• **What you are asked to do**
Given the records below, the lines starting at the line with "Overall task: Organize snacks" and ending at the line with "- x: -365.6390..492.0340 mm" should be output exactly, both end lines kept and pictures left out.

• **Exercise material**
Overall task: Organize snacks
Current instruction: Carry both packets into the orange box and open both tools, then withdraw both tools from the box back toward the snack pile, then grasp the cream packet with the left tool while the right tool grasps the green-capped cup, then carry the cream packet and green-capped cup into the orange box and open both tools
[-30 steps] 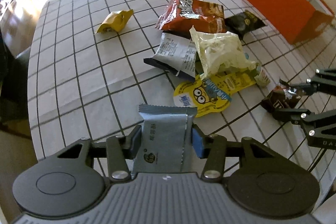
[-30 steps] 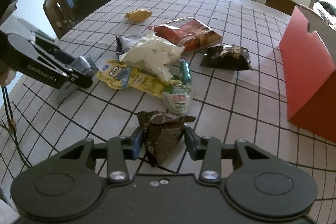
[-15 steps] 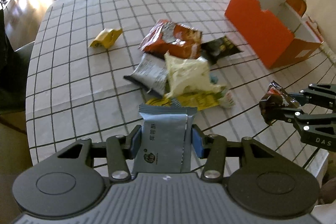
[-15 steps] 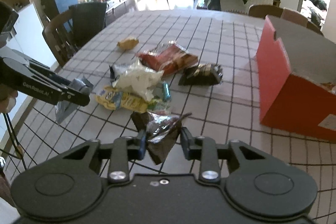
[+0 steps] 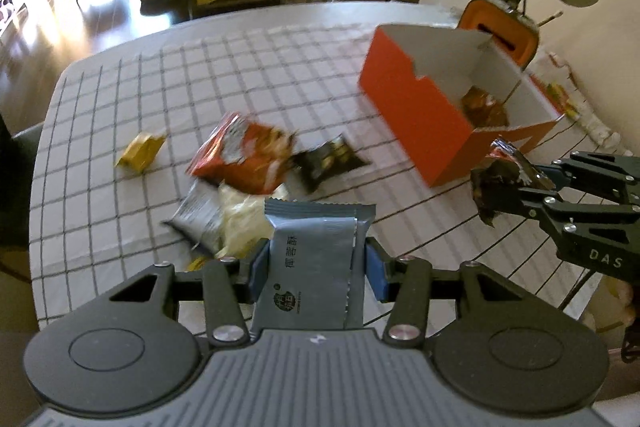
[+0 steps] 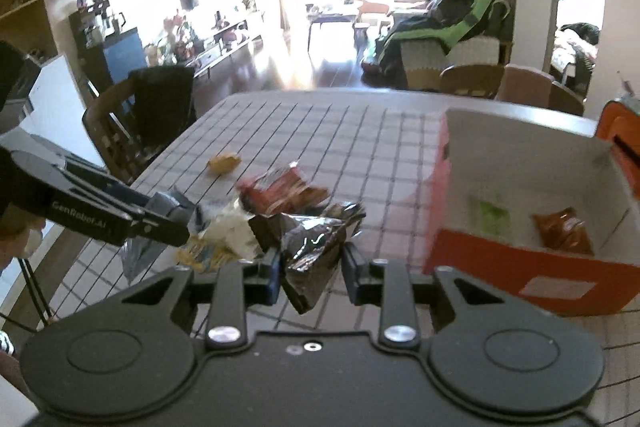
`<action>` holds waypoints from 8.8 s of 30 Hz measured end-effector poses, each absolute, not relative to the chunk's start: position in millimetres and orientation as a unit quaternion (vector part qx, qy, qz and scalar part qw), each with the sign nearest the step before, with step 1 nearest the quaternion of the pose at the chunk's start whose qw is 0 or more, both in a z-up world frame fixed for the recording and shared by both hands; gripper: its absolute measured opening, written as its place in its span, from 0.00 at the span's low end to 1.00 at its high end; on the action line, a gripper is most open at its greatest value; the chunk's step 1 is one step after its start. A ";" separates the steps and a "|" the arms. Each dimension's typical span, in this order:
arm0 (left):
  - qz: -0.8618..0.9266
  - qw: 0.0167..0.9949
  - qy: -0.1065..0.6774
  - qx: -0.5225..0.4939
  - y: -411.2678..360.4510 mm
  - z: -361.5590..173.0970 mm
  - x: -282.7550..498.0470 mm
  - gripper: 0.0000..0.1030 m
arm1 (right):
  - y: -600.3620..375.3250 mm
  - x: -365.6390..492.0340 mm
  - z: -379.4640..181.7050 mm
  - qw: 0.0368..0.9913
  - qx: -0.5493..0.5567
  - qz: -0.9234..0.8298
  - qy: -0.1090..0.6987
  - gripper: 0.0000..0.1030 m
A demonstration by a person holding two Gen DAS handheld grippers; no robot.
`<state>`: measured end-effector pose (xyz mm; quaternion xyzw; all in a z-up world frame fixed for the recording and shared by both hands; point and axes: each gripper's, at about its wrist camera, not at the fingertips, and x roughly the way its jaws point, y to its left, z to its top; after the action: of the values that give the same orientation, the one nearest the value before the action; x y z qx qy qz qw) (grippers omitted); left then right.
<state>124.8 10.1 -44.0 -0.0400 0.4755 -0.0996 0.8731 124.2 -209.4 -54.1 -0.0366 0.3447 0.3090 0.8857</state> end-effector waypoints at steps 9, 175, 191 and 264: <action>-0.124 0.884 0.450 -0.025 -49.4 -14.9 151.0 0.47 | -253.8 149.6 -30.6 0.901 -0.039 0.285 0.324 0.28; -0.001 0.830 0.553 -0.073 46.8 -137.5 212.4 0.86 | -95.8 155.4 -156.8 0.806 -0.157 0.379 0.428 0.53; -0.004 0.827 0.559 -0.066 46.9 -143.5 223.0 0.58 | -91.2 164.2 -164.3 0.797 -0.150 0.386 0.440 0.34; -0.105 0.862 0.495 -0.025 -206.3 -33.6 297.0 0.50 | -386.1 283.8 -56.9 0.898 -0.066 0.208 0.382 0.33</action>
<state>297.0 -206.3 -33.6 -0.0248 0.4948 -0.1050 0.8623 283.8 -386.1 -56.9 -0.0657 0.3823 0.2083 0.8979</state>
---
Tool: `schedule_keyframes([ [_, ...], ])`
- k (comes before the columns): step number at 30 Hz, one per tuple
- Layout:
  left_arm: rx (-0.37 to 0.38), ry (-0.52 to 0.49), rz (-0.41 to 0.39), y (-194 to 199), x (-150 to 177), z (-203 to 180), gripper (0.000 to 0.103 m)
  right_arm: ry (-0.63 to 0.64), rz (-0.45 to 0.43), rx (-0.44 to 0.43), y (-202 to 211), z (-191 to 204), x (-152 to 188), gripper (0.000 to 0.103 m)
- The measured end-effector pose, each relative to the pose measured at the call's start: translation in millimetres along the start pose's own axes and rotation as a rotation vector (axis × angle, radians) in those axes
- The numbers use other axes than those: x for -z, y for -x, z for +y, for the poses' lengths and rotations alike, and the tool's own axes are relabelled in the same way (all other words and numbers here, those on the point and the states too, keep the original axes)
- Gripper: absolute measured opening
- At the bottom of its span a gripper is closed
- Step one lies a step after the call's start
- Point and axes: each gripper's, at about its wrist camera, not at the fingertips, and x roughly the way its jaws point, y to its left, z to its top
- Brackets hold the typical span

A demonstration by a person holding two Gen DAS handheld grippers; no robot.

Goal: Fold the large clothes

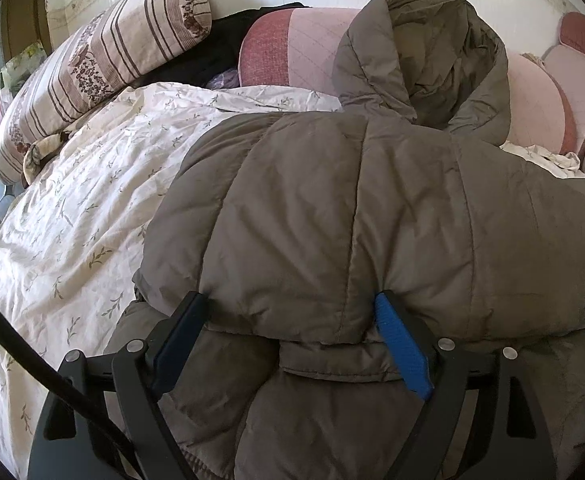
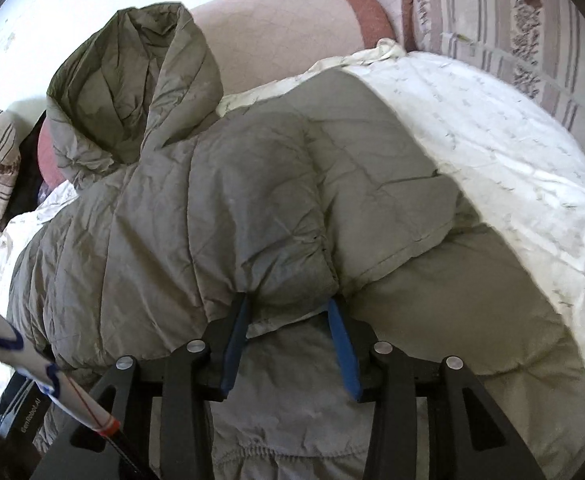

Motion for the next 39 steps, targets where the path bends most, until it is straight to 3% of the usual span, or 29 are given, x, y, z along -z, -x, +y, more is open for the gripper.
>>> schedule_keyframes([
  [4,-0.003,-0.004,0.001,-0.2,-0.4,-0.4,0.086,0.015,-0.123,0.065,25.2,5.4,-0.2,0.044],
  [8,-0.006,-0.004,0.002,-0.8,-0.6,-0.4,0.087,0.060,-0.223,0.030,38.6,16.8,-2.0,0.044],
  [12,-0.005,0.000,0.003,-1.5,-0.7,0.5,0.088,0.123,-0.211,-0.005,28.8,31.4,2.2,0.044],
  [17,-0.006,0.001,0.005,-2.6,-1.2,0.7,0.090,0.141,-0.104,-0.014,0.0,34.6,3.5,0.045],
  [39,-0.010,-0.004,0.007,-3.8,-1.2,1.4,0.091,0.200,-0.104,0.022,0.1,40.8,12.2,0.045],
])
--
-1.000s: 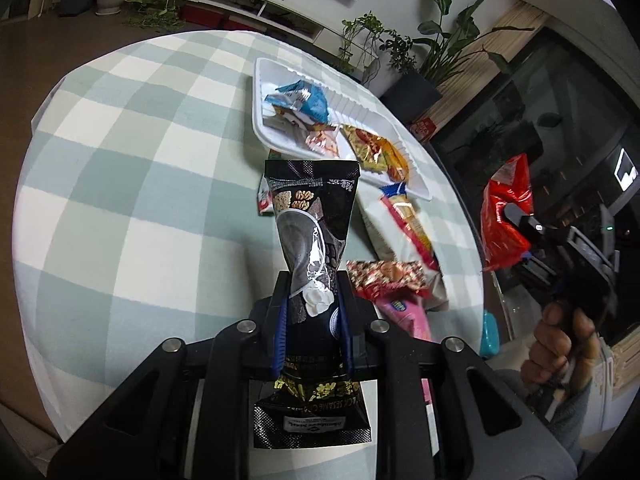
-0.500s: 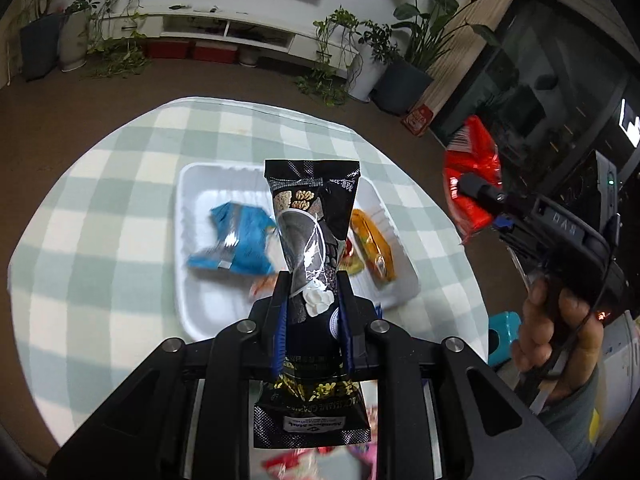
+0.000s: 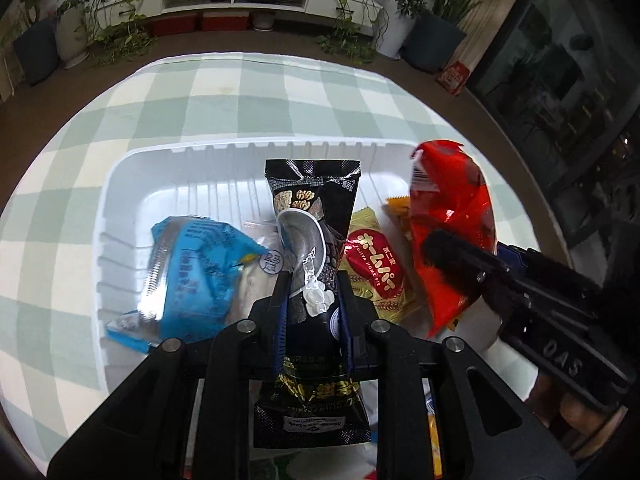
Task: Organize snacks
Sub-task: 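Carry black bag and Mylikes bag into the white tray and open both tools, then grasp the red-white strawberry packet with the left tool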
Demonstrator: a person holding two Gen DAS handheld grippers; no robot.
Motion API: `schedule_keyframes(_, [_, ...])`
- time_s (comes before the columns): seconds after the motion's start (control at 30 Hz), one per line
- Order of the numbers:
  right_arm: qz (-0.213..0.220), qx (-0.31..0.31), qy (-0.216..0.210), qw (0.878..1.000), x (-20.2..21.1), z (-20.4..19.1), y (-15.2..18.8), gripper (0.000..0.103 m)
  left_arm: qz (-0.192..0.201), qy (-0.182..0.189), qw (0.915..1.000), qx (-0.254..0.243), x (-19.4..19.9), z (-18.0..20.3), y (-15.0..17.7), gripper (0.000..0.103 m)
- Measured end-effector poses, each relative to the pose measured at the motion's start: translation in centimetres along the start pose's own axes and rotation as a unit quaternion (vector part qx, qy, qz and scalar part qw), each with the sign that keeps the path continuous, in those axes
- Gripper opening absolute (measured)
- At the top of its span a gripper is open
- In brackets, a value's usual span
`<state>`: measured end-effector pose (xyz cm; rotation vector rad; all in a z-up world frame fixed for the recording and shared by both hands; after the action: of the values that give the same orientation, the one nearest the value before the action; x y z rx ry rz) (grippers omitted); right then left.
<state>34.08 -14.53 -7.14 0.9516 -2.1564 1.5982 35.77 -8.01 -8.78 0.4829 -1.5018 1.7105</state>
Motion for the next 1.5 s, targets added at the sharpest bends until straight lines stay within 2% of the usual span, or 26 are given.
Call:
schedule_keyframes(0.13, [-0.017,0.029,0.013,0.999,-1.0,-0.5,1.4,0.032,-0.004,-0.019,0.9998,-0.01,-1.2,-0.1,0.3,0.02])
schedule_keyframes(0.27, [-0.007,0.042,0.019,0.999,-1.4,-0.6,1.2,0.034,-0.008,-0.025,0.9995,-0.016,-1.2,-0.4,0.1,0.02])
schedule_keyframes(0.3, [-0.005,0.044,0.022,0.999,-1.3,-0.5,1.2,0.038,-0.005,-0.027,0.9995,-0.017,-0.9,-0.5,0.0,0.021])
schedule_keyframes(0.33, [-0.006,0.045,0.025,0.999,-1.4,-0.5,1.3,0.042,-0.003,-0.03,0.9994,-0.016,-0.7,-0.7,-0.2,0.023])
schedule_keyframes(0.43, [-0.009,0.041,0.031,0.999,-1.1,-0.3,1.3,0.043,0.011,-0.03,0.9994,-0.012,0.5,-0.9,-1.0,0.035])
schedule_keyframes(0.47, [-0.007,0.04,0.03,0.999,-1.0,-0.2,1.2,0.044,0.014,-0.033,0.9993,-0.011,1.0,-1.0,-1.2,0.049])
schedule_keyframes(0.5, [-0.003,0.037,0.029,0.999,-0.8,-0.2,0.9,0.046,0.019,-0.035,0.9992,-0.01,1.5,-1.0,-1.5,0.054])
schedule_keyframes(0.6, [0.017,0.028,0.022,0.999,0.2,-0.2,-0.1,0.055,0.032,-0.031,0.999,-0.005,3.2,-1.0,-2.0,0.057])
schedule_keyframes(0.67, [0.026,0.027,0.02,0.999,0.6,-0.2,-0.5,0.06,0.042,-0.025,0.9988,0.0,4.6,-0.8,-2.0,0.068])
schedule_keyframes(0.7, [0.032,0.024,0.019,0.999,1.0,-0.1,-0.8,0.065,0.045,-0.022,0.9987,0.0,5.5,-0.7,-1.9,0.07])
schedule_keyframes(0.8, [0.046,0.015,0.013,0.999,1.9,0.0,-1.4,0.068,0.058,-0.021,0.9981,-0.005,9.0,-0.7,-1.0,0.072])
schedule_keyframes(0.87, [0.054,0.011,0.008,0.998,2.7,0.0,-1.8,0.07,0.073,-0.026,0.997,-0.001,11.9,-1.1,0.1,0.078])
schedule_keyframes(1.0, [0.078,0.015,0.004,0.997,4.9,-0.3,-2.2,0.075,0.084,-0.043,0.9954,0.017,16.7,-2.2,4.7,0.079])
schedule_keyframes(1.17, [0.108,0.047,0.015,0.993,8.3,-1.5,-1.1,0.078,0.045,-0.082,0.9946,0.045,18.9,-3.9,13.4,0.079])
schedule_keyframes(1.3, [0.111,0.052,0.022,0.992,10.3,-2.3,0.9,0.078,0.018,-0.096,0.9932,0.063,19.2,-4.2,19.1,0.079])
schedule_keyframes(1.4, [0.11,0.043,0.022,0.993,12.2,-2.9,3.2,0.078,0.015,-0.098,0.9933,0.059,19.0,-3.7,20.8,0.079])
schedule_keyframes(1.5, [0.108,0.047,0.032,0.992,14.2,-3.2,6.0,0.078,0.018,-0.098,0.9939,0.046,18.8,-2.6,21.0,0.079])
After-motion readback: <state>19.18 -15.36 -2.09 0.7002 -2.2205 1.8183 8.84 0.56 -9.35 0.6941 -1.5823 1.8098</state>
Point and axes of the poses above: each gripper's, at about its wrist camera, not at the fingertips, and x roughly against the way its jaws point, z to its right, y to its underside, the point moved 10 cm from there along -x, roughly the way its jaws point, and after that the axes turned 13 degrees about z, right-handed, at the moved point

• **Output below**
Overall task: Organize snacks
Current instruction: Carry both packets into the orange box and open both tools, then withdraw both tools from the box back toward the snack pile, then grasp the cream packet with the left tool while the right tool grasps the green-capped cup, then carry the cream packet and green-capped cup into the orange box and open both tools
[-30 steps] 
[-30 steps] 
[-15 steps] 
[-15 steps] 
[+0 steps] 
[+0 steps] 
`<action>` holds waypoints from 8.8 s of 30 Hz measured end-effector poses, each absolute, not relative to the chunk's start: position in millimetres and orientation as a unit quaternion (vector part qx, qy, qz and scalar part qw), each with the sign nearest the step before, with step 1 nearest the quaternion of the pose at the chunk's start whose qw is 0 or more, both in a z-up world frame fixed for the recording and shared by both hands; gripper: its absolute measured opening, written as its place in its span, from 0.00 at the span's low end to 1.00 at its high end; on the action line, a gripper is most open at its greatest value; the chunk's step 1 is one step after its start. A ";" separates the steps and a "|" the arms. Each dimension's typical span, in this order:
arm0 (left):
  - qz: -0.8618..0.9266
  - qw: 0.0167..0.9949
  - qy: -0.1065..0.6774
  - qx: -0.5225..0.4939
  - y: -411.2678..360.4510 mm
  - z: -361.5590..173.0970 mm
  - x: -282.7550..498.0470 mm
  - gripper: 0.0000..0.1030 m
arm1 (right):
  - y: -600.3620..375.3250 mm
  - x: -365.6390..492.0340 mm

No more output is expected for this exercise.